Its designers calculate that the server cuts energy consumption for cooling by between 80 percent and 97 percent.
U.K. company Iceotope designed and built its new server working with team of researchers led by Dr. Jon Summers from the University of Leeds’ School of Mechanical Engineering. The first production system has now been installed at the University after two years of testing prototypes.
“The liquid we are using is more than 1,000 times more effective at carrying heat than air,” said Summers, whose team used computational fluid dynamics to model how the coolant flows through the new server’s components.
The non-flammable liquid coolant, called 3M Novec, can be in direct contact with electronics because it does not conduct electricity.
There is no equivalent of the noisy fans required by traditional computers and the server does not require an elaborate pump to move the coolant over its components.
How it works
Instead, a simple low-energy pump, located at the bottom of the cabinet, pumps a secondary coolant (water) to the top, where it cascades down throughout all 48 modules due to gravity.
The secondary coolant terminates at heat exchangers within the cabinet for transfer of heat to a third and final coolant, on an external loop, taking the heat away for external cooling or reuse.
The third coolant can be drawn from “gray water” sources such as rainwater or river water, further reducing the environmental impact of the server. Because of the high cooling efficiency of the system, the output water can reach temperatures of up to 50 degrees Centigrade, which can be used for heating and other uses.
The Iceotope system uses just 80 watts of power to harvest the heat from up to 20 kilowatts of ICT use.
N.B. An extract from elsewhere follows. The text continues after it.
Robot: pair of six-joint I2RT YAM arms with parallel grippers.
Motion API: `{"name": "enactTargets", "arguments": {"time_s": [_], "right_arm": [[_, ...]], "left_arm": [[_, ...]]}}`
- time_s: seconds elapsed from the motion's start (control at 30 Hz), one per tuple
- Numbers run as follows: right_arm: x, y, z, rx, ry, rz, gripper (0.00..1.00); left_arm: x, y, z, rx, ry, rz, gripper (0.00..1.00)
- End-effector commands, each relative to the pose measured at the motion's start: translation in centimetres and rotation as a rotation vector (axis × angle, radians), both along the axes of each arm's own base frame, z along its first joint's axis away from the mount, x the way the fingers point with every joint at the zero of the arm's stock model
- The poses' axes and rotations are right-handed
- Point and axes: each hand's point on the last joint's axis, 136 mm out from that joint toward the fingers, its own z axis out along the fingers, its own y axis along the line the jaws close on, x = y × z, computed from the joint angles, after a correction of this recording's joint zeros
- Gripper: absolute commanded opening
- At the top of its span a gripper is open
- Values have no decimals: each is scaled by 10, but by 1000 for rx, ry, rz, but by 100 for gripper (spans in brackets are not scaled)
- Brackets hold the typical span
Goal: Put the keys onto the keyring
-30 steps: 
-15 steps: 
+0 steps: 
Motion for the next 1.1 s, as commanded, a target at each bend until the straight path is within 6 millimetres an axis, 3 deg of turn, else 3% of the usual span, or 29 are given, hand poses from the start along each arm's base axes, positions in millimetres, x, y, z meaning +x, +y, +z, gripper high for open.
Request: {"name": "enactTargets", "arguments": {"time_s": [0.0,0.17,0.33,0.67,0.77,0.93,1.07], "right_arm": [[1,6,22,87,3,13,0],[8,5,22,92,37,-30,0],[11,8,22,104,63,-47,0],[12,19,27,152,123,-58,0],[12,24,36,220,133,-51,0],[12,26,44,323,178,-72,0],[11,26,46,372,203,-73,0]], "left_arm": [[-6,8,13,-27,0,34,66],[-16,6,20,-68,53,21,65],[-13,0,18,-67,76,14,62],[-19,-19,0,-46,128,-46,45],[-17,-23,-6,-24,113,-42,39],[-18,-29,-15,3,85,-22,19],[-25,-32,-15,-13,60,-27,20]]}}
The server also does away with the need for ancillary data center facilities, such as computer room air conditioning (CRAC) units, humidity control systems, and air purification.
“The fact that this system is completely enclosed raises a host of possibilities, said Dr. Nikil Kapur, also from the University of Leeds’ School of Mechanical Engineering. “It does not interact with its environment in the way an air-cooled server does, so you could put it in an extreme environment like the desert. It is also completely silent. You could have it on a submarine or in a classroom.”
A 2011 report by Datacenter Dynamics estimated that the world’s data centers currently use 31 gigawatts of power, the equivalent of about half of the UK’s total peak electricity demand. A 2008 report by McKinsey and Company projected that data center carbon emissions will quadruple by 2020 and a year-long investigation by The New York Times, published in September, criticized the industry for its energy waste.